I've been doing pro audio stuff or 25 years and this is a landmark paper, biggest breakthrough I've seen in years. I'm astonished at the quality of extracted signals. Biggest thing I've seen since deconvolution became good enough for realtime or near-realtime adaptive noise reduction.
Laser stuff was a single point. The advantage here is capturing a set of 2d pixels which let you see how signal travels through space. This essentially means a large array of microphones which are next to each other and in perfect sync (which I hear is hard when you try to do this with multiple microphones).
It is hard due to phasing, that is, overlapping audio signals from the same source when summed during mixing can cancel out various parts of the signal. Channels on some mixers have a phase inverter and audio engineers will also move microphones around while looking at a phase monitor.
This isn't how the system works. It basically can give you a small number of contact microphones (you need to aim a laser at each point you want to record).
Interesting interpretation of this as a high-density high-resolution array! But does it need to be isolated well from movement? Since sound wavelengths are long, so maybe not?

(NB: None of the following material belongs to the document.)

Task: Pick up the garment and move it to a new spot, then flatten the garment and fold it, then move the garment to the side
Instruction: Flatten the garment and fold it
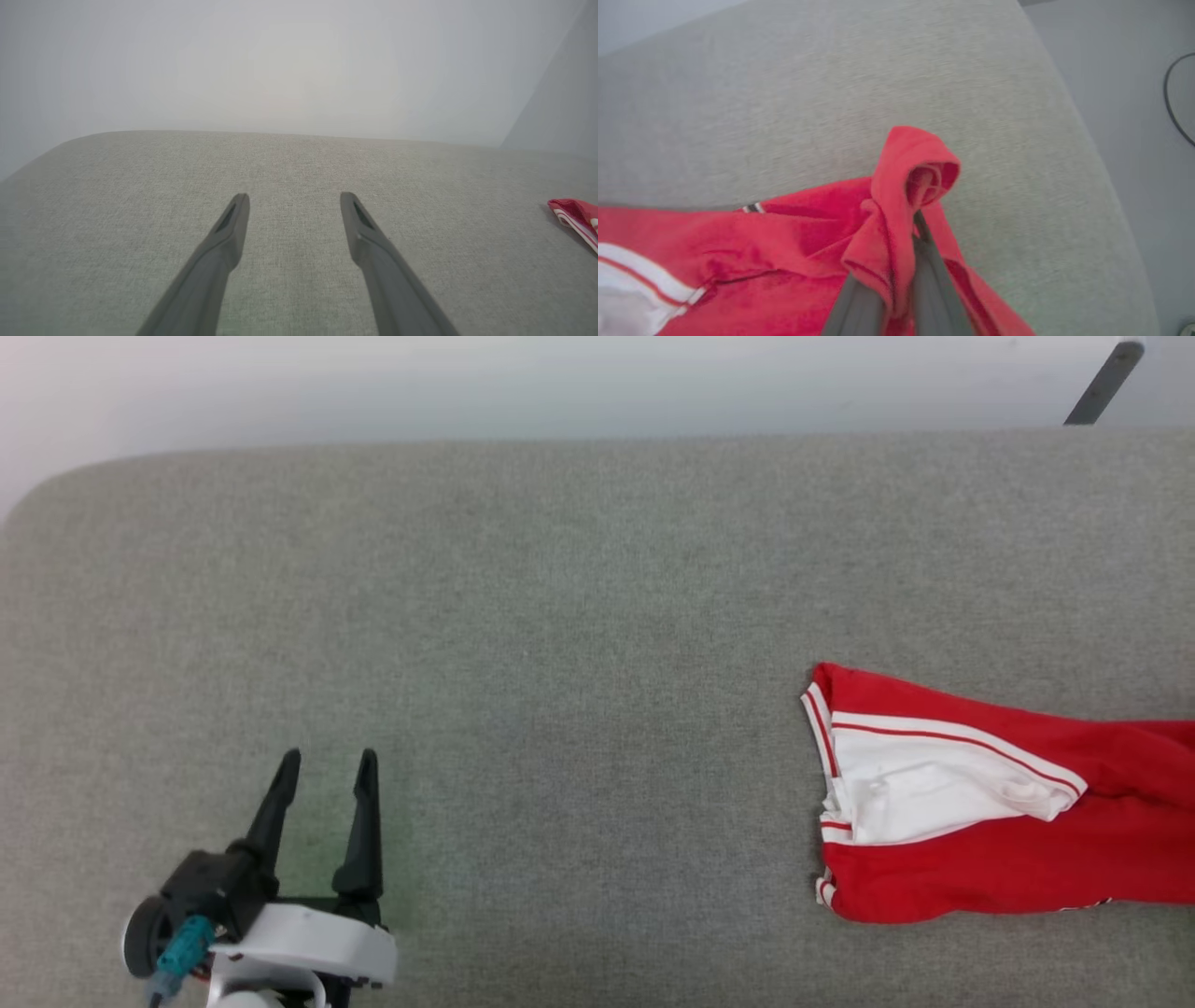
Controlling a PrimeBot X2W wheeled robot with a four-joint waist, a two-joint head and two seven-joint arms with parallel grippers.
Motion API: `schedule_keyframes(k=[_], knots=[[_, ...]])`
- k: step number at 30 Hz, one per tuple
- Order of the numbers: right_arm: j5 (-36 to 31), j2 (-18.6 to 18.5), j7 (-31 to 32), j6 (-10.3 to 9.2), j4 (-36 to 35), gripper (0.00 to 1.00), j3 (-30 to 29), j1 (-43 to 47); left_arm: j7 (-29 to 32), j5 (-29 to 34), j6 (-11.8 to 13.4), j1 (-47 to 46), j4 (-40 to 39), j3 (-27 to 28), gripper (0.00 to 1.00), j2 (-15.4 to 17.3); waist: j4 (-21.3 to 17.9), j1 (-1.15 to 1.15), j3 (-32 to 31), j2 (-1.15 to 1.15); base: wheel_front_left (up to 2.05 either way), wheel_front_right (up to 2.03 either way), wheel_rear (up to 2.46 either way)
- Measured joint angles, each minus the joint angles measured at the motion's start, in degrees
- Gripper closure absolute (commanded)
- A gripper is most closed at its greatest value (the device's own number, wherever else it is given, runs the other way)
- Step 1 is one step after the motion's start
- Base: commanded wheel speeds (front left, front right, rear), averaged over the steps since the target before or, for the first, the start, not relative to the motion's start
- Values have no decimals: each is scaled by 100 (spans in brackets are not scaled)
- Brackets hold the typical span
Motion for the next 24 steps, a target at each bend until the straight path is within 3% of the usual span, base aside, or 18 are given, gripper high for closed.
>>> schedule_keyframes(k=[7,12,17,24], knots=[[649,269,383,0,-1902,100,1104,408,0,-31,0,136,1,29,0,-73,15,0,-195,0,0,0,0],[790,442,638,0,-2758,100,1913,478,0,-97,0,166,15,46,0,-109,84,0,-255,0,0,0,0],[735,634,705,0,-2964,100,2646,334,0,-102,0,167,26,-18,0,-162,176,0,-225,0,0,0,0],[566,778,361,0,-2536,100,3212,-162,0,-172,0,85,73,-165,0,-263,353,0,-99,0,0,0,0]])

It has been, but the quality here is much better. Like, that example might have been good enough for intelligence or legal purposes, this is goon enough for commercial/entertainment purposes.
The main headache I see is that it still requires a somewhat expensive and complex camera setup, but I can see that coming within the realms of affordability/standardization quite soon.
'Real' audiophile equipment is the stuff that sells to recording studios like powered studio monitors and rackmount solid state transports. It costs a lot less than the consumer audiophile stuff, too. If you're buying 'consumer' audiophile products like huge floorstanding speakers made of whatever wood of the day is in favour then you're buying status symbols, not audio reproduction quality.
Hmm from my perspective a pair of JBP LSR 308P MkII and a transport matches the price of entry-level consumer audiophile speakers and a cheap (Topping/SMSL) AMP/DAC pairing yet will outperform it any day.
I thought that the sub was less necessary with the 8" monitors? Maybe I misread or misremember.
One of the thing that's interesting to note with monitors is how 'biased flat' is very much a thing and that consumer audiophile speakers are very much not always biased flat, I think the varying companies have a sound profile which they aim to target.
I love the creative use of the rolling shutter, instead of seeing it as a downside, they turned the line-by-line nature of the sensor into sample rate multiplier.
The use of rolling shutter to increase effective sampling rate was present in the original SIGGRAPH 2014 Davis et al paper from Bill Freeman’s group at MIT, “The Visual Microphone: Passive Recovery of Sound from Video” (https://dspace.mit.edu/handle/1721.1/100023).
The authors of the current paper cite this and other prior work. The key innovation is the use of both a rolling shutter and a global shutter reference.
Ooh that's really cool that they're using the laser speckle pattern. I like the fact they exploit the rolling shutter too. Something which https://people.csail.mit.edu/mrub/VisualMic/ also does.
There are devices which are called laser doppler vibrometers, which might also be able to do this by pointing at the strings/base of the guitar?
There do seem to be videos of laser doppler vibrometers being used with guitars on youtube, but I'm not sure if the soundtrack that goes along with them is just from a normal mic.
They're sensitive to very small vibrations. A friend of mine used them while working at a hard drive manufacturer to better understand head and platter vibrations.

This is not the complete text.